→ **Exercise**:
Output each record exactly, with nothing omitted.

→ **Dataset content**:
========
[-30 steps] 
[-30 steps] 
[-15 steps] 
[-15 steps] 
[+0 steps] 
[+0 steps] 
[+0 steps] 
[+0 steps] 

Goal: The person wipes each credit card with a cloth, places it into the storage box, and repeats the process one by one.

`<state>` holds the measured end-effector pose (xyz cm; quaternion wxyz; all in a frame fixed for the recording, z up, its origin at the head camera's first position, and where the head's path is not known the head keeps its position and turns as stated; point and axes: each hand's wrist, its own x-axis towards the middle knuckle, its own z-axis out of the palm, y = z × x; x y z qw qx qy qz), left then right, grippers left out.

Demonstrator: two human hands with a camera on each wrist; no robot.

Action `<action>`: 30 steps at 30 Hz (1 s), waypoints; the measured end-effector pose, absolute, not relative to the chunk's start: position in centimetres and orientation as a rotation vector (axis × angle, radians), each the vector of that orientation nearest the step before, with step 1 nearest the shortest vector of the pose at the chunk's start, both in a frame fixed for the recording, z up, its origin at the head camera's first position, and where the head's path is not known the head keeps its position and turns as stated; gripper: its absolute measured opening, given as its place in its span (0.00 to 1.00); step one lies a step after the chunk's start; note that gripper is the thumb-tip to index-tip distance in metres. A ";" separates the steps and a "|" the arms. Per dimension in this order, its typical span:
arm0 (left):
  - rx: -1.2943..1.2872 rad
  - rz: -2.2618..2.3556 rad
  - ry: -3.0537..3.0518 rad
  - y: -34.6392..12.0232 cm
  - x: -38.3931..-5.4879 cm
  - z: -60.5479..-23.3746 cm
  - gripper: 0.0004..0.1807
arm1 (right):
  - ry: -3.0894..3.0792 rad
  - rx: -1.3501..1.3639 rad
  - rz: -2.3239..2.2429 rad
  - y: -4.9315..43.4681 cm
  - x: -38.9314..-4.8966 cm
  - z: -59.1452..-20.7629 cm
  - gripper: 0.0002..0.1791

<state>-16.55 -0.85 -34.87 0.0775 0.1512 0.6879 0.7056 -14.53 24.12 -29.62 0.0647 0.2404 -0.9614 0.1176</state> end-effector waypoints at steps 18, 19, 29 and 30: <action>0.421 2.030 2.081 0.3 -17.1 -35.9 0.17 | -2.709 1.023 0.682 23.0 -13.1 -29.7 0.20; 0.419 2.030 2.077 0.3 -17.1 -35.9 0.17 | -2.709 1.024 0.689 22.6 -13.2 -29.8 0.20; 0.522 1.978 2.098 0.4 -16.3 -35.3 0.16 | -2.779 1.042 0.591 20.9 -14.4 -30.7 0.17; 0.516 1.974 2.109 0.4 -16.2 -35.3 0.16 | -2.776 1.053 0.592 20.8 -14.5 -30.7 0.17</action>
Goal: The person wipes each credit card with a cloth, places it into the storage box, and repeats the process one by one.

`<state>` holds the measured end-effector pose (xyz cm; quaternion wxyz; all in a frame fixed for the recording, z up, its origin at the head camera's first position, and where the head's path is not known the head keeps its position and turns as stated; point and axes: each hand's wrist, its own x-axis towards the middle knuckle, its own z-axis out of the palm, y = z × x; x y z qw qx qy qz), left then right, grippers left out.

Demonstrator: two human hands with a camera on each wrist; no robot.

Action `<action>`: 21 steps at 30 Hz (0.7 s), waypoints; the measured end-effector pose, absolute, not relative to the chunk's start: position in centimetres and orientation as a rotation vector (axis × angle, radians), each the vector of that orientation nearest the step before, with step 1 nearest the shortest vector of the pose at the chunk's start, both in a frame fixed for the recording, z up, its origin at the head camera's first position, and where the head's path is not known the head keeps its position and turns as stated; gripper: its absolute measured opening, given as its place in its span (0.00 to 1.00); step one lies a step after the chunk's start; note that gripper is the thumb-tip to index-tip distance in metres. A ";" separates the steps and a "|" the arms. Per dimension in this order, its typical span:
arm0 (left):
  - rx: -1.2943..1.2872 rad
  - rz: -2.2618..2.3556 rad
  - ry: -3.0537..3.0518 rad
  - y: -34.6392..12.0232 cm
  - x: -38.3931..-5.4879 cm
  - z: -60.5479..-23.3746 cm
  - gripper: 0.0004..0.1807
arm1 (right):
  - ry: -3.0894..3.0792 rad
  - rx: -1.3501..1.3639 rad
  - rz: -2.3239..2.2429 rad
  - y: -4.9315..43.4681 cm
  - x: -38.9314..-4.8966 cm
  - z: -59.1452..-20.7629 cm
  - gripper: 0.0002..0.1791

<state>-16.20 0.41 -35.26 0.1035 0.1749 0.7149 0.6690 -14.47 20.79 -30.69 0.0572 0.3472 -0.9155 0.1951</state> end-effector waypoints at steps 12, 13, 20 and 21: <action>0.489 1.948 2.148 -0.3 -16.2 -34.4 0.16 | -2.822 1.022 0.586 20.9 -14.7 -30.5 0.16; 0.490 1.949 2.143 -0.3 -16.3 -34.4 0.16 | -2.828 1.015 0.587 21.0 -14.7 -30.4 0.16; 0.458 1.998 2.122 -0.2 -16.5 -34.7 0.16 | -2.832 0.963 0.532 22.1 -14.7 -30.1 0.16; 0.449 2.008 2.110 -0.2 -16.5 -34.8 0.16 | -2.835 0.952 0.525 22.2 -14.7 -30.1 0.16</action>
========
→ **Result**:
[-30 steps] 
[-30 steps] 
[-15 steps] 
[-15 steps] 
[+0 steps] 
[+0 steps] 
[+0 steps] 
[+0 steps] 

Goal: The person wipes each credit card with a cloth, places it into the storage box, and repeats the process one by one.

`<state>` holds the measured end-effector pose (xyz cm; quaternion wxyz; all in a frame fixed for the recording, z up, its origin at the head camera's first position, and where the head's path is not known the head keeps its position and turns as stated; point and axes: each hand's wrist, its own x-axis towards the middle knuckle, its own z-axis out of the palm, y = z × x; x y z qw qx qy qz), left then right, grippers left out.

Demonstrator: two human hands with a camera on each wrist; no robot.

Action `<action>`: 30 steps at 30 Hz (1 s), waypoints; the measured end-effector pose, absolute, not relative to the chunk's start: position in centimetres and orientation as a rotation vector (axis × angle, radians), each the vector of that orientation nearest the step before, with step 1 nearest the shortest vector of the pose at the chunk's start, both in a frame fixed for the recording, z up, its origin at the head camera's first position, and where the head's path is not known the head keeps its position and turns as stated; gripper: its absolute measured opening, given as its place in its span (0.00 to 1.00); step one lies a step after the chunk's start; note that gripper is the thumb-tip to index-tip distance in metres. A ";" separates the steps and a "|" the arms. Per dimension in this order, its typical span:
arm0 (left):
  - rx: -1.2943..1.2872 rad
  - rz: -2.2618..2.3556 rad
  - ry: -3.0537..3.0518 rad
  - y: -34.6392..12.0232 cm
  - x: -38.3931..-5.4879 cm
  - z: -60.5479..-23.3746 cm
  - gripper: 0.0004..0.1807
arm1 (right):
  - ry: -3.0894..3.0792 rad
  - rx: -1.3501..1.3639 rad
  - rz: -2.3239..2.2429 rad
  - y: -4.9315..43.4681 cm
  - x: -38.9314..-4.8966 cm
  - z: -59.1452..-20.7629 cm
  - gripper: 0.0002..0.1791

<state>-16.55 -0.85 -34.87 0.0775 0.1512 0.6879 0.7056 -14.53 24.12 -29.62 0.0647 0.2404 -0.9614 0.1176</state> end-effector waypoints at steps 18, 19, 29 and 30: <action>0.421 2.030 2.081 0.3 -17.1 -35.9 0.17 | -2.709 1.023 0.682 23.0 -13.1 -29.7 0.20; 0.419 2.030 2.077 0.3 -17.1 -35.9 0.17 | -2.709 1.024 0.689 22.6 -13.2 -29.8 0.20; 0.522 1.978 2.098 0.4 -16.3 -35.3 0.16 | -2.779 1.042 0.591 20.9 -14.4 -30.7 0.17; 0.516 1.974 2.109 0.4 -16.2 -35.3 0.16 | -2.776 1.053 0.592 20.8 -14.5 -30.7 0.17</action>
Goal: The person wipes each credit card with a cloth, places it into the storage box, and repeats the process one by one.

`<state>` holds the measured end-effector pose (xyz cm; quaternion wxyz; all in a frame fixed for the recording, z up, its origin at the head camera's first position, and where the head's path is not known the head keeps its position and turns as stated; point and axes: each hand's wrist, its own x-axis towards the middle knuckle, its own z-axis out of the palm, y = z × x; x y z qw qx qy qz), left then right, grippers left out.

Demonstrator: two human hands with a camera on each wrist; no robot.

Action `<action>`: 21 steps at 30 Hz (0.7 s), waypoints; the measured end-effector pose, absolute, not relative to the chunk's start: position in centimetres and orientation as a rotation vector (axis × angle, radians), each the vector of that orientation nearest the step before, with step 1 nearest the shortest vector of the pose at the chunk's start, both in a frame fixed for the recording, z up, its origin at the head camera's first position, and where the head's path is not known the head keeps its position and turns as stated; gripper: its absolute measured opening, given as its place in its span (0.00 to 1.00); step one lies a step after the chunk's start; note that gripper is the thumb-tip to index-tip distance in metres. A ";" separates the steps and a "|" the arms. Per dimension in this order, its typical span:
arm0 (left):
  - rx: -1.2943..1.2872 rad
  - rz: -2.2618..2.3556 rad
  - ry: -3.0537..3.0518 rad
  - y: -34.6392..12.0232 cm
  - x: -38.3931..-5.4879 cm
  - z: -60.5479..-23.3746 cm
  - gripper: 0.0004..0.1807
arm1 (right):
  - ry: -3.0894..3.0792 rad
  - rx: -1.3501..1.3639 rad
  - rz: -2.3239..2.2429 rad
  - y: -4.9315..43.4681 cm
  - x: -38.9314..-4.8966 cm
  - z: -59.1452..-20.7629 cm
  - gripper: 0.0002..0.1791

<state>-16.20 0.41 -35.26 0.1035 0.1749 0.7149 0.6690 -14.47 20.79 -30.69 0.0572 0.3472 -0.9155 0.1951</state> end-effector waypoints at steps 12, 13, 20 and 21: <action>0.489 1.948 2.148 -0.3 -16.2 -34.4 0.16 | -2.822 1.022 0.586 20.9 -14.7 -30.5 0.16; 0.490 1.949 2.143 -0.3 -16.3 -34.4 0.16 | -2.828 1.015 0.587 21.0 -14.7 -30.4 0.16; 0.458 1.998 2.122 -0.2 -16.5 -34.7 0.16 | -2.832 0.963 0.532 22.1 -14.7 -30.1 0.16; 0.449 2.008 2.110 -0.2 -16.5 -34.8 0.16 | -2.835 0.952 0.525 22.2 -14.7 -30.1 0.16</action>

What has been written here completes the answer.